Lire aussi : Tunisie: pénurie de sucre, plusieurs industries à l’arrêt
Visiblement, Khmira n'est pas le seul à avoir été choqué par cette scène et par la pauvreté rampante en Tunisie depuis l'avènement du président Kaïs Saïed. Dans la nuit de dimanche à lundi, selon plusieurs sources corroborées par des vidéos, des centaines de manifestants sont sortis dans les rues pour dénoncer les conditions de vie de plus en plus difficiles. Ils protestaient contre la pauvreté et l'inflation galopante, mais aussi et surtout les pénuries de denrées de première nécessité.
L'agence Reuters rapporte, de son côté, que dans le quartier défavorisé de Douar Hicher, certains manifestants brandissaient des miches de pain et d’autres brûlaient des pneus. Des slogans comme «Emplois, liberté et dignité nationale», «Nous ne supportons plus les folles hausses des prix» et «Où est le sucre?» retentissaient dans les rues.

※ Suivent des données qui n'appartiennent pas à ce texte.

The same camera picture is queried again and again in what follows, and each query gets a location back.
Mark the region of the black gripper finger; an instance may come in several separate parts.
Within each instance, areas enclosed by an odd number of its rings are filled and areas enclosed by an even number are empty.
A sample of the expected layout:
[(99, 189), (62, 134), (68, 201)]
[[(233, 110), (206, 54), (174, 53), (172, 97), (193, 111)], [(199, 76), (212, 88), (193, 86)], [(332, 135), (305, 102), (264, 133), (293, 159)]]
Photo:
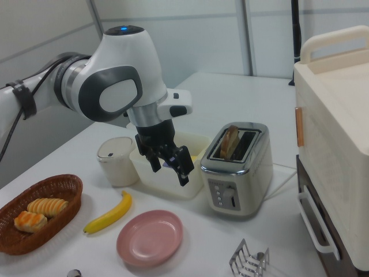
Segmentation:
[(154, 173), (158, 172), (161, 169), (161, 164), (159, 161), (160, 154), (155, 149), (149, 147), (145, 154), (145, 157), (150, 163), (150, 166)]
[(180, 186), (189, 182), (189, 174), (194, 170), (194, 164), (188, 148), (184, 145), (171, 150), (168, 164), (176, 172)]

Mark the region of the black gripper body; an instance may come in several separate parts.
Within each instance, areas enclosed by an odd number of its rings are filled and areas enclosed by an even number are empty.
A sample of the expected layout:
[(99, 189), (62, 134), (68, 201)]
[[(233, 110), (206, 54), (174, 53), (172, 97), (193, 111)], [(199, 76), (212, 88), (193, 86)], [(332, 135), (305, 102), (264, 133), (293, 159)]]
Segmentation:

Toujours selon la même source, dans la banlieue de Mornag, au sud-est de Tunis, certaines routes ont été bloquées par des manifestants. Les forces de l’ordre ont fait usage de gaz lacrymogène pour disperser les manifestants et certains contestataires ont scandé des slogans hostiles à la police et jeté des pierres.
Lire aussi : Tunisie: une masse salariale colossale qui handicape tout développement économique
La Tunisie est en proie à une sévère crise économique avec un déficit budgétaire abyssal et un taux d'inflation de plus de 9%. De plus, l'insuffisance des réserves de change fait que le pays n'a plus les moyens d'importer en quantité suffisante les denrées de première nécessité, d'où de graves pénuries. Et quand les produits importés sont disponibles, ils sont hors de portée de la bourse du Tunisien moyen, d'où la colère sourde qui risque de faire basculer le pays dans une nouvelle révolution du jasmin.
En outre, sur le plan politique, beaucoup dénoncent la dictature rampante dont le président Kaïs Saïed est l'instigateur. Actuellement, il a réussi à concentrer l'ensemble des pouvoirs entre ses mains, notamment avec le gel des travaux du Parlement, la gouvernance par décret et la dissolution du Conseil supérieur de la magistrature qu'il a qualifié de partial.
Du coup, c'est lui le président, c'est encore lui le Parlement et c'est également lui la justice. Un véritable coup d'Etat, selon les partis politiques, qui réclament en vain le retour à l'ordre constitutionnel.